Kubernetes Stability Assurance Handbook – Part 2: Logs

By Wupeng and Chenzui

Links to the series about Kubernetes Stability Assurance Handbook:

Kubernetes Stability Assurance Handbook - Highlights
Kubernetes Stability Assurance Handbook - Logs (this article)
Kubernetes Stability Assurance Handbook – Observability
Kubernetes Stability Assurance Handbook – Insight + Plan

Logs are an important source of information for software users and developers. Logs can characterize the running status of the software and provide rich information when software operation does not meet expectations. Moreover, logs can also be used in the development stage to debug software, which is convenient for locating problems.

The software lifecycle involves two stages of development and running. The generation of logs is in the development stage, while the use of logs is concentrated in the running stage.

During the development stage, standardized logs help the running stage analyze logs and configure log monitoring and alarming through standardized methods.

During the running stage, the use of logs through standardized methods helps grasp the running-status behavior of programs at low cost, detecting exceptions in time and facilitating iterative efficiency during the development stage.

In the software lifecycle, the running stage is much longer than the development stage. In other words, the time spent on logs is much longer than the time spent on writing log logic in the development stage. Applying good log specifications in the development stage will be helpful to the normal running and rapid iteration of the software lifecycle:

Complexity Analysis

Elements in a program can be abstracted into two parts: its own logic and dependency. There are two types of interaction between the two types of elements, one is called a closed logic loop and the other is called the interaction between the logic and dependencies.

From a long-term perspective, the probability of interaction failure is higher than the probability of logic failure. Therefore, you need to focus on the logging logic of interaction.

In addition, the management of logs needs to be aware of who will be using them. Generally, there are four roles:

Users
Maintainer
Security Personnel
Auditors

Users follow the current running status of the software through logs using the software from the perspective of black box testing and focusing on the normal status of the software.

Maintainers debug the software through logs using the software from the perspective of black box testing.

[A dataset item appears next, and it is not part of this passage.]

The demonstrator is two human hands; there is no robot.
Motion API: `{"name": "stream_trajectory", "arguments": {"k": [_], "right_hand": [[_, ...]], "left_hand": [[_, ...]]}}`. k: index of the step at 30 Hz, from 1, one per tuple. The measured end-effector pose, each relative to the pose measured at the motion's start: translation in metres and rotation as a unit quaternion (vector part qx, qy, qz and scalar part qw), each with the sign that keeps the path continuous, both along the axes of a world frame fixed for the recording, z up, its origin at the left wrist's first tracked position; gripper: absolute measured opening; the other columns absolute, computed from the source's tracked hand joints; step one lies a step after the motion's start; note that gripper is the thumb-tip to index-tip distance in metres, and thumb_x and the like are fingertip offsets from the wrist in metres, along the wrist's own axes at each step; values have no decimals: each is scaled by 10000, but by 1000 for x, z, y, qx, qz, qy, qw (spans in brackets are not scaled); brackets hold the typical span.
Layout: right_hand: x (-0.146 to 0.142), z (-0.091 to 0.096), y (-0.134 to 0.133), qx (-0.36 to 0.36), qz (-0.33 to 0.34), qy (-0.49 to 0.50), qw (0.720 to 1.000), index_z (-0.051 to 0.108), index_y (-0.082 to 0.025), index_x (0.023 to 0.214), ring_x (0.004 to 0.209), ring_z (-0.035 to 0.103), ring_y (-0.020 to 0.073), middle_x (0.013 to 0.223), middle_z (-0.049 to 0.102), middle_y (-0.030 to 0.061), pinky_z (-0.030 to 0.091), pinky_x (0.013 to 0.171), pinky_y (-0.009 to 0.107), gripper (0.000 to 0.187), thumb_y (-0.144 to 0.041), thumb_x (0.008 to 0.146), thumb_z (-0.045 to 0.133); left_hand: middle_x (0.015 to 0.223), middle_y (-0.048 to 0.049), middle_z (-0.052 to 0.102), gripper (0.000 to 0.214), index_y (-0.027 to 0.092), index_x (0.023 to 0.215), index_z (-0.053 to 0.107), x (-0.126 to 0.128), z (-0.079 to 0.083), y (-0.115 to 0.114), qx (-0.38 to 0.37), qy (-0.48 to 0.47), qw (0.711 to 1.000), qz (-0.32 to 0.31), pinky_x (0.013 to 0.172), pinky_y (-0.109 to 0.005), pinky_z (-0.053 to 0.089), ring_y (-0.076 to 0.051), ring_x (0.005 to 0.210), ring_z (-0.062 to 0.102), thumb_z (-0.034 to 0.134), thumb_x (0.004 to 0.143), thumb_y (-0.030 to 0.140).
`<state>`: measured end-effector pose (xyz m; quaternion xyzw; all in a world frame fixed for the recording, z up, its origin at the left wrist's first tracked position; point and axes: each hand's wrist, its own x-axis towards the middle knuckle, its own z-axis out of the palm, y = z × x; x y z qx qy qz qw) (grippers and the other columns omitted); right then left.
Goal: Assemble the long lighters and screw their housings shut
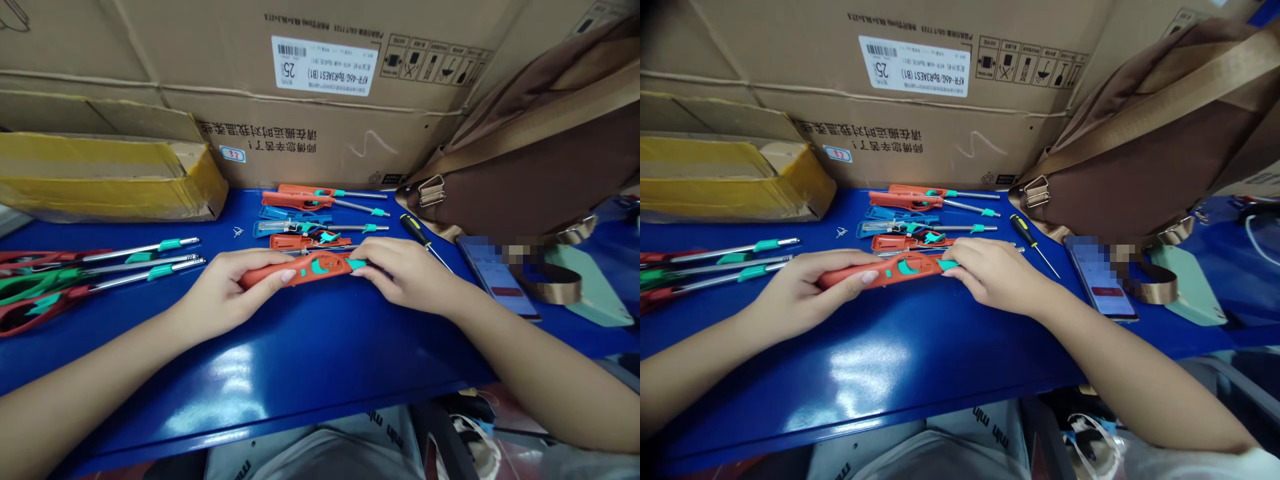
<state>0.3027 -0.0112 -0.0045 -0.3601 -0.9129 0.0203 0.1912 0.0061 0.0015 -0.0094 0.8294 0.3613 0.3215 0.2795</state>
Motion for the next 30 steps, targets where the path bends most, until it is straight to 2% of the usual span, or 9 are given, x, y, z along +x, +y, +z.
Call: {"name": "stream_trajectory", "arguments": {"k": [3,6,9,11,13,16,21,25,30], "right_hand": [[1,0,0,2,-5,14,1000,636,-172,1041,877,693,233,977,740,106,511,744,328,183,-313,1048,520],[1,-2,-1,16,3,15,1000,625,-173,1002,837,679,229,937,729,103,503,715,320,162,-301,1038,532],[-1,-4,-2,28,12,24,999,625,-163,982,815,671,226,918,723,103,500,701,316,153,-285,1028,546],[-1,-5,-2,30,14,27,999,629,-156,979,807,668,224,910,722,105,499,697,316,154,-277,1026,545],[-2,-4,-2,29,15,15,999,633,-155,988,805,668,222,911,725,105,498,696,317,150,-258,1028,532],[-2,-5,-2,38,28,-17,999,646,-154,1028,817,674,220,952,743,116,509,715,325,167,-217,1035,491],[-1,-14,0,29,64,-9,997,665,-165,1046,829,689,199,975,758,108,533,736,310,180,-154,1015,488],[-3,-13,0,2,55,-7,998,680,-152,1023,814,685,201,963,753,112,523,716,311,186,-192,1026,498],[-3,12,-3,-75,69,-24,995,691,-178,1023,913,681,209,989,745,89,530,820,334,176,-289,1039,556]], "left_hand": [[899,-46,807,298,183,1039,800,0,3,-1,-50,-23,998,11,620,-220,567,-157,706,698,684,938,439],[658,-6,712,320,178,976,799,0,3,0,-173,-50,984,-3,410,-185,377,-98,478,517,671,946,470],[574,7,634,352,162,901,790,0,2,1,-259,-63,964,-18,386,-181,292,-75,425,419,658,956,484],[611,-5,662,358,161,905,788,0,2,1,-262,-60,963,-17,397,-182,316,-80,445,453,654,958,489],[708,-23,728,350,167,951,790,0,3,0,-221,-48,974,-14,436,-188,396,-102,512,544,649,961,487],[867,-37,792,300,174,986,785,1,3,-2,-102,-13,995,-21,615,-215,550,-145,698,683,639,973,435],[1038,-57,814,233,164,1088,762,-2,-3,-3,72,33,996,-45,851,-249,597,-176,901,756,635,985,330],[1060,-47,812,227,174,1107,755,-6,-5,-2,91,43,994,-45,865,-240,591,-170,923,759,637,995,332],[1049,-48,783,235,175,1159,725,-5,2,-6,129,82,985,-78,861,-237,576,-166,943,737,552,1041,281]]}}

Site reliability engineer (SRE) perceives the exception status in time through logs and analyzes the cause of the exception through the log context.

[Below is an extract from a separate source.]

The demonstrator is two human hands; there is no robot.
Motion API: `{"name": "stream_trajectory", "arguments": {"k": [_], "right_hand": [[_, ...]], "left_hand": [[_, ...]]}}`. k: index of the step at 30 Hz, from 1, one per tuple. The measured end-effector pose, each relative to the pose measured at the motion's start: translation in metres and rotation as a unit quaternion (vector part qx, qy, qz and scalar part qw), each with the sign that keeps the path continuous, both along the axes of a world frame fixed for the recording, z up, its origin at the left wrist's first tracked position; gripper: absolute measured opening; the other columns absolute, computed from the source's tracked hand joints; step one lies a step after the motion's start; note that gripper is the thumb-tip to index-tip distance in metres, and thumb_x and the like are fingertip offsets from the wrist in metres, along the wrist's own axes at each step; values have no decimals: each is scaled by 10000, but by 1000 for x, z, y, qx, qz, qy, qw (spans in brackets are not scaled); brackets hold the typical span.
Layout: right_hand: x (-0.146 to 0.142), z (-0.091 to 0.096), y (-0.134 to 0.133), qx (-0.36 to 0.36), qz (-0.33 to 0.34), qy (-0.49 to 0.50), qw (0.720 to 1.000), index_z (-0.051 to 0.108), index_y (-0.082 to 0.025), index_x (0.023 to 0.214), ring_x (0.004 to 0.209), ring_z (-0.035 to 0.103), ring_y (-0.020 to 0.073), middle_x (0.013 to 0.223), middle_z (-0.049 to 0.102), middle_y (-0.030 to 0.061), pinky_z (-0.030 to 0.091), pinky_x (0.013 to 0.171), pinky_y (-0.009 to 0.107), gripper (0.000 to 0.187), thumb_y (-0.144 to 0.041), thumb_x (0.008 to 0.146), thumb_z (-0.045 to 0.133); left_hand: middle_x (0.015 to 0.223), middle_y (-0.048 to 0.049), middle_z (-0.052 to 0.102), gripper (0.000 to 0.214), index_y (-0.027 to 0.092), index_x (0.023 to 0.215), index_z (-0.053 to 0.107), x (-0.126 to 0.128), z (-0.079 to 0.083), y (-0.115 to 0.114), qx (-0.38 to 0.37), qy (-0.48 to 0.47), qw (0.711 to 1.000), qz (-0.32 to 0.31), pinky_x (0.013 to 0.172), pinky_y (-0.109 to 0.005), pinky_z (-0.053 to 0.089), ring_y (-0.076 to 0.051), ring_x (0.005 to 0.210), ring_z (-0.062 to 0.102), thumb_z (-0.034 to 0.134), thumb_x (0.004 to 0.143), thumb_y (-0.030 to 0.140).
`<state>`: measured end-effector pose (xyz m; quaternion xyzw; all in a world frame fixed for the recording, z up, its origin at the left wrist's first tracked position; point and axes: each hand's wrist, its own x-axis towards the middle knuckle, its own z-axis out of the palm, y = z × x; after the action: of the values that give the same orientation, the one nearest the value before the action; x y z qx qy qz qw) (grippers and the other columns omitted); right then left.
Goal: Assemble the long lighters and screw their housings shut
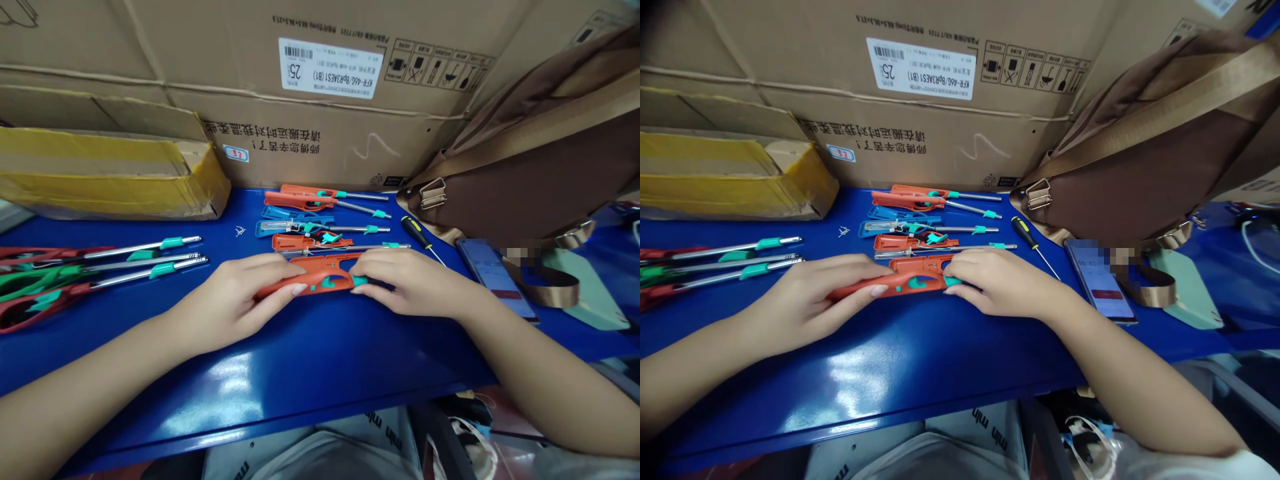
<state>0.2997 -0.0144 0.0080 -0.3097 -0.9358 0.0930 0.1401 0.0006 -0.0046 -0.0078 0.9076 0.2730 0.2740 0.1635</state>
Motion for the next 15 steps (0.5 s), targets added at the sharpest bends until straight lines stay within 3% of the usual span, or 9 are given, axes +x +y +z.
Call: {"name": "stream_trajectory", "arguments": {"k": [1,3,5,9,12,15], "right_hand": [[1,6,0,-15,20,20,999,694,-189,1009,937,680,202,982,746,76,530,857,331,172,-301,1039,568],[7,16,1,-10,-8,64,998,696,-203,985,959,682,203,977,742,68,529,898,337,175,-320,1035,576],[17,20,6,48,-124,82,988,695,-211,1012,947,679,224,1013,729,81,532,883,360,177,-324,1030,560],[44,14,26,87,-353,0,932,687,-165,1148,755,652,223,1189,662,153,553,804,436,287,-365,973,580],[57,7,38,57,-461,-77,882,658,-171,1211,992,676,330,1306,623,183,548,804,458,357,-402,950,579],[60,3,43,-1,-506,-174,844,601,-176,1301,1115,656,381,1337,638,186,542,770,454,420,-406,954,545]], "left_hand": [[1046,-54,770,254,166,1168,716,1,1,-2,4,10,1000,-17,864,-235,573,-163,950,730,504,1058,252],[1071,-71,741,291,152,1195,698,3,1,-6,5,28,999,-46,870,-234,568,-160,969,719,442,1076,221],[1146,-92,715,310,152,1261,672,5,-2,-10,5,57,996,-63,898,-261,567,-178,1015,711,432,1083,236],[1262,-119,667,364,173,1386,606,6,-10,-11,-19,119,990,-70,991,-344,549,-227,1123,672,437,1088,297],[1292,-124,644,384,195,1411,587,6,-15,-8,-44,141,986,-72,1016,-383,532,-253,1166,632,507,1059,326],[1294,-130,641,429,197,1414,584,4,-14,-6,-45,149,986,-63,999,-405,534,-277,1163,622,591,1002,313]]}}
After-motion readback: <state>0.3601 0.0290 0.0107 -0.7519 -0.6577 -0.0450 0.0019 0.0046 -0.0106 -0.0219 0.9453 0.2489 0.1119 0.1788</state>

Security personnel can detect risks, such as malicious logins and abnormal deletion, by analyzing logs.

Auditors can confirm business and architecture compliance through audit logs and application logs.

Based on the preceding application scenarios, several log types can be sorted out to understand these log types in the development and running stages:

Category	Description
Application Logs	Follow internal changes of applications from the information of white box testing
Audit Logs	Follow application service status from the information of black box testing

Development Stage

Best Practices

After understanding the concerns of log users, we recommend using the following best practices when writing logs in the development stage:

Use structured logs
Do not use format strings
Use information and errors to characterize log levels
Information can be divided into multiple levels from zero to ten, and the importance of information decreases in turn. For more details, please refer to Kubernetes: sig-instrumentation/logging.md.
0: Information the user wants to see
1: White box behavior information that concerns maintainers
10: Information for maintainer debugging
Use a logging library with filters to automatically filter sensitive information through the logger.
Please see KEP: Kubernetes system components logs sanitization
Logs are output through standard output (stdout) and standard error (stderr) to close unnecessary text logs.
Avoid extra disk usage, I/O consumption, and maintenance of log clearance tasks

For Golang, Klog is considered to be implemented as a logger.

FAQ

Why Should I Use Structured Logs?

Structured logs are structured log formats with the following structure. Among logs, msg is a common event, and k=v is used to represent the event:

msg k=v k=v ... k=v

Example:

"Pod status updated" pod="kube-system/kubedns" status="ready"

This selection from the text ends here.